测试前节点数量如下,配置均为2核4G ECS,其中两个节点可调度。
[root@iZ2ze190o505f86pvk8oisZ cluster-autoscaler]# kubectl get node
NAME STATUS ROLES AGE VERSION
cn-beijing.i-2ze190o505f86pvk8ois Ready master,node 46h v1.12.3
cn-beijing.i-2zeef9b1nhauqusbmn4z Ready node 46h v1.12.3
接下来我们创建一个副本nginx deployment, 指定每个nginx副本需要消耗2G内存。
[root@iZ2ze190o505f86pvk8oisZ cluster-autoscaler]# cat <<EOF | kubectl apply -f -
apiVersion: extensions/v1beta1
kind: Deployment
metadata:
name: nginx-example
spec:
replicas: 2
revisionHistoryLimit: 2
template:
metadata:
labels:
app: nginx-example
spec:
containers:
- image: nginx:latest
name: nginx
ports:
- containerPort: 80
resources:
requests:
memory: 2G
EOF
[root@iZ2ze190o505f86pvk8oisZ cluster-autoscaler]# kubectl get pod
NAME READY STATUS RESTARTS AGE
nginx-example-6669fc6b48-ndclg 1/1 Running 0 15s
nginx-example-6669fc6b48-tn5wp 1/1 Running 0 15s
看到由于有足够的cpu内存资源,所以pod能够正常调度。接下来我们使用kubectl scale 命令来扩展副本数量到4个。

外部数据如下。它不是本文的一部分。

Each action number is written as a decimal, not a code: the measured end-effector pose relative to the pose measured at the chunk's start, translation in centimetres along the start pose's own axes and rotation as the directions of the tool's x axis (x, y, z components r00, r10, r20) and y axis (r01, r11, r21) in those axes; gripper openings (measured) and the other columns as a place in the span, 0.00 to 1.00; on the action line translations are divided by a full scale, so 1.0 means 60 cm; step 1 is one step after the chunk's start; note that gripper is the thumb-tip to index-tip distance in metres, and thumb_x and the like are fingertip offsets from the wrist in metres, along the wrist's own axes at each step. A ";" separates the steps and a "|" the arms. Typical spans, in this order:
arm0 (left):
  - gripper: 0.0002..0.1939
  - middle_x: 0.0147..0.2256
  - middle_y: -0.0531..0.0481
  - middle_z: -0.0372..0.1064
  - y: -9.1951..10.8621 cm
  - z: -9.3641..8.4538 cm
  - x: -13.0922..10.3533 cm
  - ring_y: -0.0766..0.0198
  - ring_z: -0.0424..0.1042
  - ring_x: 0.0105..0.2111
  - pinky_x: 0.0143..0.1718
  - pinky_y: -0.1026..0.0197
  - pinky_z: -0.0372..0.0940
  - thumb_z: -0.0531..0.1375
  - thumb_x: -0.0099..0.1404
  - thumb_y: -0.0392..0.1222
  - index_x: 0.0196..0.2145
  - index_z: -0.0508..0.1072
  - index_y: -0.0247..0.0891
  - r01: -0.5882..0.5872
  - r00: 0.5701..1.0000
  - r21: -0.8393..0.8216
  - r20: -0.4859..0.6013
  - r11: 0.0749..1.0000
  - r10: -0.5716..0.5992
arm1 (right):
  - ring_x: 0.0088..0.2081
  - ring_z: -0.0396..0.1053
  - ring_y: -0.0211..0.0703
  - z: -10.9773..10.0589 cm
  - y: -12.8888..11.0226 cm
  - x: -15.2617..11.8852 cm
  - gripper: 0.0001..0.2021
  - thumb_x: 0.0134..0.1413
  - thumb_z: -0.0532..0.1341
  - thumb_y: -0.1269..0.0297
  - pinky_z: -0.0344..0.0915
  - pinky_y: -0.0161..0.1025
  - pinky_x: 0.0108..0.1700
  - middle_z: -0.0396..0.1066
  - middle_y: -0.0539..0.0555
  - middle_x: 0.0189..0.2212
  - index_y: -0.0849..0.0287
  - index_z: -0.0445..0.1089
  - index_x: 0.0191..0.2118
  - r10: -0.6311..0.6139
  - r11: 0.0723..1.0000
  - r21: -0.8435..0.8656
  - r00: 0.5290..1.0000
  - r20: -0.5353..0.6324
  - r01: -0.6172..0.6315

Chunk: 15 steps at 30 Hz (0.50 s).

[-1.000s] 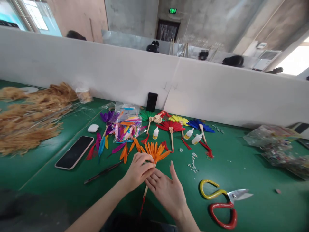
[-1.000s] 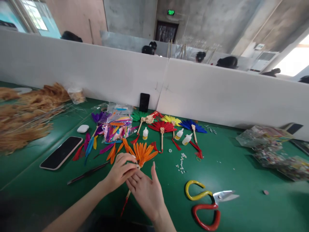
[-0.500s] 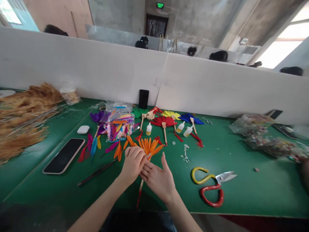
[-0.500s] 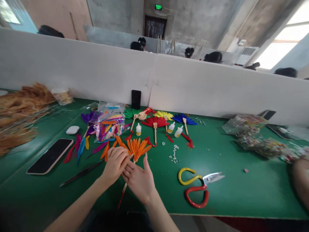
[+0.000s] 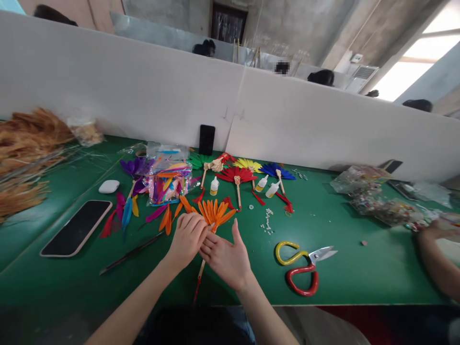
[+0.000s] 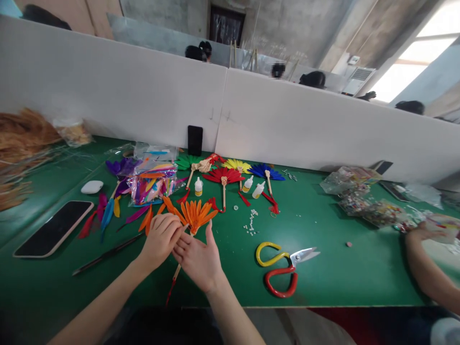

[root@iZ2ze190o505f86pvk8oisZ cluster-autoscaler]# kubectl scale deploy nginx-example --replicas 3
deployment.extensions/nginx-example scaled
[root@iZ2ze190o505f86pvk8oisZ ~]# kubectl get pod
NAME READY STATUS RESTARTS AGE
nginx-example-584bdb467-2s226 1/1 Running 0 13m
nginx-example-584bdb467-lz2jt 0/1 Pending 0 4s
nginx-example-584bdb467-r7fcc 1/1 Running 0 4s
[root@iZ2ze190o505f86pvk8oisZ cluster-autoscaler]# kubectl describe pod nginx-example-584bdb467-lz2jt | grep -A 4 Event
Events:
Type Reason Age From Message
---- ------ ---- ---- -------
Warning FailedScheduling 1s (x5 over 19s) default-scheduler 0/2 nodes are available: 2 Insufficient memory.
发现由于没有足够的cpu内存资源,该pod无法被调度(pod 处于pending状态)。这时候autoscaler会介入,尝试创建一个新的节点来让pod可以被调度。看下伸缩组状态,已经创建了一台机器
接下来我们执行一个watch kubectl get no 的命令来监视node的添加。大约几分钟后,就有新的节点添加进来了。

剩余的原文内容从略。